Anyone else know that Hitler had only one testicle. Maybe thats why he killed himself. Bro could never get any bitches

Anonymous
in Priest

nuns are lowkey hot

Anonymous
in Priest

my uncle was a preist he had a two-inch penis but when it was in my ass it felt like a torpedo

Anonymous
in War

women need to be in the kitchen

Anonymous
in War

gay people would suck at war

Anonymous
in War

Osama Bin Laden is the best angry birds player of all time

Anonymous
in Orphan

What is the difference between a orphan and a apple, apples get picked 😀

Anonymous
in War

Why’d I cum all over your mummies panties? Cause she’s hot af. LOLOLOOLOLLOL

Anonymous
in Orphan

Why can’t orphans play baseball because they can’t find home

Anonymous
in Chair

I can’t decide if i like rocking chairs or not…I keep going back and forth on them.

Im new lol

Why does Tesco like migits every little helps

Anonymous
in Orphan

Why can orphans not play baseball they can’t not hit

a home run

Anonymous
in Orphan

An orphan was chock g he called the ambulace i he forgot he’s suicide and quickly HUNG up

Anonymous
in Depression

Are you a knife?
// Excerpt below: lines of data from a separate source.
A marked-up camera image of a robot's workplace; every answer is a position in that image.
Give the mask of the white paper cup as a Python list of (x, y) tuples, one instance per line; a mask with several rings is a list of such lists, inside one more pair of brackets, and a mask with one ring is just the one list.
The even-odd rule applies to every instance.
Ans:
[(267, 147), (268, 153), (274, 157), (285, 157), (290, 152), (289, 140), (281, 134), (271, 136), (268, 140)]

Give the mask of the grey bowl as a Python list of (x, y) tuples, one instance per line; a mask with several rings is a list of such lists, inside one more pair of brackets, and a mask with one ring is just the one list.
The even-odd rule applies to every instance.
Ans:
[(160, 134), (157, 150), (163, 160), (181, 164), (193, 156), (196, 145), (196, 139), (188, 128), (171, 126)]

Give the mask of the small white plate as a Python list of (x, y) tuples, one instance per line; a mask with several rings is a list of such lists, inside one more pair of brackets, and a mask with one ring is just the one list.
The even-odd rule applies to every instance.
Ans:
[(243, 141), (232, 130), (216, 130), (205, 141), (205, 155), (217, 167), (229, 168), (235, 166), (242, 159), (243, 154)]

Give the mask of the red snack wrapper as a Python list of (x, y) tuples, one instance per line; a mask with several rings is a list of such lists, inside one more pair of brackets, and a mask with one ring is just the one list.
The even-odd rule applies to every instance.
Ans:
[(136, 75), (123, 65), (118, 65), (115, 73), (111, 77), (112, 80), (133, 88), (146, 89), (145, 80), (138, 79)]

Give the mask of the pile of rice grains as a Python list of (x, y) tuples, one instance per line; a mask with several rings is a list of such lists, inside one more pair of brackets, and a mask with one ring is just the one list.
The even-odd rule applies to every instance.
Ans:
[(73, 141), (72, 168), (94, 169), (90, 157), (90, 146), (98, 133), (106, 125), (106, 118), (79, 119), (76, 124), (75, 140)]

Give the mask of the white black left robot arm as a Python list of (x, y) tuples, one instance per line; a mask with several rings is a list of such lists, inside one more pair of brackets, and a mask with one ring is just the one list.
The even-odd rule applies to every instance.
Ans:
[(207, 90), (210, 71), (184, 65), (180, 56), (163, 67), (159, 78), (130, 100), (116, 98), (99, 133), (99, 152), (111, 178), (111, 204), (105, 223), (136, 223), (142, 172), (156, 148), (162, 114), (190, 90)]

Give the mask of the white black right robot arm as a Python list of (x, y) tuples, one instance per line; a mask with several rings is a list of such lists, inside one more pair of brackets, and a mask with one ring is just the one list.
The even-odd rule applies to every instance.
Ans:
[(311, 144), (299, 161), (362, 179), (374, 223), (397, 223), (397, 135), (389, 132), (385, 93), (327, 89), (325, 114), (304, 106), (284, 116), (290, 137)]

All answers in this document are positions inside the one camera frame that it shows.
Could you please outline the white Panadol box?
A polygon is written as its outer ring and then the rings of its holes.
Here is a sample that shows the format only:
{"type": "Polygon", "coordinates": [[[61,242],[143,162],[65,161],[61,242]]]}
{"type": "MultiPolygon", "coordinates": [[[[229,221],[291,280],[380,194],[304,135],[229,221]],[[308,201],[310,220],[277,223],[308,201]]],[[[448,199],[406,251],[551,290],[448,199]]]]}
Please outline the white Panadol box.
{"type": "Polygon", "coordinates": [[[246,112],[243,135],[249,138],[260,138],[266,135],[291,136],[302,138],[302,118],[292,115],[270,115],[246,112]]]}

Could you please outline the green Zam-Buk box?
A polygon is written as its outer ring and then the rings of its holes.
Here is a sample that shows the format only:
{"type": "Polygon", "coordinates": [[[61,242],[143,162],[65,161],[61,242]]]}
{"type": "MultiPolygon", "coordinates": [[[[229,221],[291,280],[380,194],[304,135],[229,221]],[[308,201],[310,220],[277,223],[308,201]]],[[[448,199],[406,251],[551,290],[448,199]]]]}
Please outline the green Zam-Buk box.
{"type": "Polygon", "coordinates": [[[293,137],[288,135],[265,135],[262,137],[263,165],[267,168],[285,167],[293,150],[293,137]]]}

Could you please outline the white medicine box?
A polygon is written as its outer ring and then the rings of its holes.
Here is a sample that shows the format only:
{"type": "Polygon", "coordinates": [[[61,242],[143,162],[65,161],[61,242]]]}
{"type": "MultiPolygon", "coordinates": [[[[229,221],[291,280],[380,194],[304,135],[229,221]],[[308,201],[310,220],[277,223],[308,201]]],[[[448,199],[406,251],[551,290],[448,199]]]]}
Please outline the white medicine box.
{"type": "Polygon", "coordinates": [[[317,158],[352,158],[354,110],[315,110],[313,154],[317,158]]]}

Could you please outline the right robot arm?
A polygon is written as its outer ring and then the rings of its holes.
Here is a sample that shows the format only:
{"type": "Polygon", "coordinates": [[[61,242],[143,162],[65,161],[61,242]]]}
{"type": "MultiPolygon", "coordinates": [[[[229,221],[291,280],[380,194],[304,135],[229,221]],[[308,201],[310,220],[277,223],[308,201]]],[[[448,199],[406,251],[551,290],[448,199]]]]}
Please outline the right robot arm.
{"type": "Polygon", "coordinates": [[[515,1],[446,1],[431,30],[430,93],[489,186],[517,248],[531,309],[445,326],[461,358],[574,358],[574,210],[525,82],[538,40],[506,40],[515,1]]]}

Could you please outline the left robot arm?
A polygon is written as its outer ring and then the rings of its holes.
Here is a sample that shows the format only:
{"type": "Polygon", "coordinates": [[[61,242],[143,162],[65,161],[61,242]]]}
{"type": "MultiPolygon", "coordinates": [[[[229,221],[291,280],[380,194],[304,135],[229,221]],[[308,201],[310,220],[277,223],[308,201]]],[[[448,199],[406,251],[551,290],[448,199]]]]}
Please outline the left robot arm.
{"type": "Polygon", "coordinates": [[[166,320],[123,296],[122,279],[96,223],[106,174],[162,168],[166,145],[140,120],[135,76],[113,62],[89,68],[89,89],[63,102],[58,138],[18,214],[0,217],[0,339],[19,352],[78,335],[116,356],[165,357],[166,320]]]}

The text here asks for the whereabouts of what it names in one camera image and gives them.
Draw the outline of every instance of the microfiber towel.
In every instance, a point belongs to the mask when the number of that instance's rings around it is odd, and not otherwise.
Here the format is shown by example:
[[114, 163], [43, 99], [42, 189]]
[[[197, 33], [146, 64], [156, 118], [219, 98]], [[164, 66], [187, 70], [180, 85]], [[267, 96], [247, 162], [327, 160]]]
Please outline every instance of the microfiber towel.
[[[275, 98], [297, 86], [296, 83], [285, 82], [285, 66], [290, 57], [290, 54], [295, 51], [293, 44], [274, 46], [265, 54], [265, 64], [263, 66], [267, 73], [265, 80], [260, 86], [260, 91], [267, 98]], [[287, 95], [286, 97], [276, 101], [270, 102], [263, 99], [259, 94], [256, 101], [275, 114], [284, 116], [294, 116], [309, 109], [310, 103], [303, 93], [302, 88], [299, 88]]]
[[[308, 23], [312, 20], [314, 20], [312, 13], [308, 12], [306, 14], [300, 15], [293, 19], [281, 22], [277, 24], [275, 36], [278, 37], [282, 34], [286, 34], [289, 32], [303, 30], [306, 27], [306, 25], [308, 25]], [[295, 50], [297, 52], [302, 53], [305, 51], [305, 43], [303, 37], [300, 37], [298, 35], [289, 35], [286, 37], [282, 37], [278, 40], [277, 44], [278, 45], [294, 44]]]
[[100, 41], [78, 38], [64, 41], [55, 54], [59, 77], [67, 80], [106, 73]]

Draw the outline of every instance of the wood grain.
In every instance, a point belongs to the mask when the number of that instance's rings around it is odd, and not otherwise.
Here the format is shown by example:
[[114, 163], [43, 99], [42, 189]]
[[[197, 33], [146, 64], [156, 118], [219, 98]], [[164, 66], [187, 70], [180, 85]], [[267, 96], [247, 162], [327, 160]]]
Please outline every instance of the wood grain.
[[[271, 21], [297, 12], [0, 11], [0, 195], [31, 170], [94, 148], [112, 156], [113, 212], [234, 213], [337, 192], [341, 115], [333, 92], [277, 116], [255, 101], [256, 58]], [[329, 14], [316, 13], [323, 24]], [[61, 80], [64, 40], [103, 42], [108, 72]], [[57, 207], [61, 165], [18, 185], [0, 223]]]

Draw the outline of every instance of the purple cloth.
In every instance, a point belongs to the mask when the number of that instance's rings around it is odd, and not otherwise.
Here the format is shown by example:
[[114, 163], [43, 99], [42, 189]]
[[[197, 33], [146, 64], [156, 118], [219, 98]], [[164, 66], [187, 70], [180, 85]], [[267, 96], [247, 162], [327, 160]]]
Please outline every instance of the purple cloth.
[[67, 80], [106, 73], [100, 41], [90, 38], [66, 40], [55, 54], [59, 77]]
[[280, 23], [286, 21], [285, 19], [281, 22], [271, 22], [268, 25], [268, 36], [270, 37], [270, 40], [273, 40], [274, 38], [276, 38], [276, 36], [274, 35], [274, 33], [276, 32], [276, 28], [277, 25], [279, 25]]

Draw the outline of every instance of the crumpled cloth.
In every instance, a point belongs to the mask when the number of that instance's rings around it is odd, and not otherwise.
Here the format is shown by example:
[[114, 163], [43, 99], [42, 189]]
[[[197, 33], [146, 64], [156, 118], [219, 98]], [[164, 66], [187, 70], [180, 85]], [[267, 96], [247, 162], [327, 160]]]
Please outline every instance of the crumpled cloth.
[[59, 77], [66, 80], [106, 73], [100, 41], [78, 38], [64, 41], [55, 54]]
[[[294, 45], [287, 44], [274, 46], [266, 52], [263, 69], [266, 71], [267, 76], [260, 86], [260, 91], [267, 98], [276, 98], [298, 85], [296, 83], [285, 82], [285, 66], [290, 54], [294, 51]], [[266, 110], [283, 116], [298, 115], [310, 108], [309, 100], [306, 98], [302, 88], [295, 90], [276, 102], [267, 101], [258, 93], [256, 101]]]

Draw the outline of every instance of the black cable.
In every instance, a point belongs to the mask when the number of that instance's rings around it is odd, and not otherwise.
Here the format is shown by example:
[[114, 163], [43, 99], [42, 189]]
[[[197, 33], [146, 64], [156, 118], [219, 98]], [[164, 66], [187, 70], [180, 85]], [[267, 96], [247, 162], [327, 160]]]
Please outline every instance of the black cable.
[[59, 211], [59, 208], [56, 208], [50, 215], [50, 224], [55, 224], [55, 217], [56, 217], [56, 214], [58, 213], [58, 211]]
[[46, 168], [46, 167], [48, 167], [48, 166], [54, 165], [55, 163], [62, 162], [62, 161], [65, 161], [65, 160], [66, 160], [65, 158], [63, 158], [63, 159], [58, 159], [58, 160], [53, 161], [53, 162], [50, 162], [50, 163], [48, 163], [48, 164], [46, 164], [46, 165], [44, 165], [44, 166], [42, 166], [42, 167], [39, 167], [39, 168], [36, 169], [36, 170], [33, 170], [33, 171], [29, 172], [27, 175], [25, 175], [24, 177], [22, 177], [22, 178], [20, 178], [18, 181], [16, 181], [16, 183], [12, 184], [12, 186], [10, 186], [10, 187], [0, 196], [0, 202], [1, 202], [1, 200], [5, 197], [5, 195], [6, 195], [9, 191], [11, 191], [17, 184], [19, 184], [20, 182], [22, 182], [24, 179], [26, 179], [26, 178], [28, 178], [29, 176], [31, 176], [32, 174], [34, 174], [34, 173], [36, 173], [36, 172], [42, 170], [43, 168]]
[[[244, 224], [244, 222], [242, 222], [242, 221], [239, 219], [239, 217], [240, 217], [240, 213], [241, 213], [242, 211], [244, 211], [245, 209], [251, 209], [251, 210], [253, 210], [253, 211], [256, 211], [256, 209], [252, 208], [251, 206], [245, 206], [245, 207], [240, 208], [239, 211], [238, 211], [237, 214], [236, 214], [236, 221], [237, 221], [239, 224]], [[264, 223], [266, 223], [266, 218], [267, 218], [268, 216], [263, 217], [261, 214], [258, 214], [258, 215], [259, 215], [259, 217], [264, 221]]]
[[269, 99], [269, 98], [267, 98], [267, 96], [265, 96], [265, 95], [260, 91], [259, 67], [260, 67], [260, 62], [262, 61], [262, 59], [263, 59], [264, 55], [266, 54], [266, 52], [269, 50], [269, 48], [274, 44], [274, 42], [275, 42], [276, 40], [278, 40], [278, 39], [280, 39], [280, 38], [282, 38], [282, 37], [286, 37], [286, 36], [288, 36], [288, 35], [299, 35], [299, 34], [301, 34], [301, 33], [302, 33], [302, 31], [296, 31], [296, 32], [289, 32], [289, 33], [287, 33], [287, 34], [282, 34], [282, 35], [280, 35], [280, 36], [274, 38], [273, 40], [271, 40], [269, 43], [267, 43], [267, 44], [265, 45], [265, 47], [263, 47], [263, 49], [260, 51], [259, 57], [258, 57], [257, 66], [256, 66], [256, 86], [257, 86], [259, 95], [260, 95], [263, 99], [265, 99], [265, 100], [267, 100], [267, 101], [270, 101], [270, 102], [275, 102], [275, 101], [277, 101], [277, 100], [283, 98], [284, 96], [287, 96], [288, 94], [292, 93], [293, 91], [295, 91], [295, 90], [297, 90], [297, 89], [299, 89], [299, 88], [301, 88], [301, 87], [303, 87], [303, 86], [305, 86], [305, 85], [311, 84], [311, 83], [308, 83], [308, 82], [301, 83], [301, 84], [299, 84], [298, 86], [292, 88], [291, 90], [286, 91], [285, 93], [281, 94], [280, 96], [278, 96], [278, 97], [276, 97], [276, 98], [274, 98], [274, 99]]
Because I want to deep throat you

Anonymous

What was Steven Hawking’s last words? ERROR 101

joke crack
in Butt

what did one butt say to the other?

something brown is slithering down

Jimmy

An Asian man walks into a bar in Australia. The bartender says to him “why are you here? Get back in that wing wong country”. The Asian man says “I’m here travelling and now I’m gonna attack you with my 40 gallons of friend rice I’ve had in my pocket since wa dinowar wages. #wingwong

Jimmy

What does an Asian doorbell sound like?

Wing wong wung wang, wong wang wing wong!!!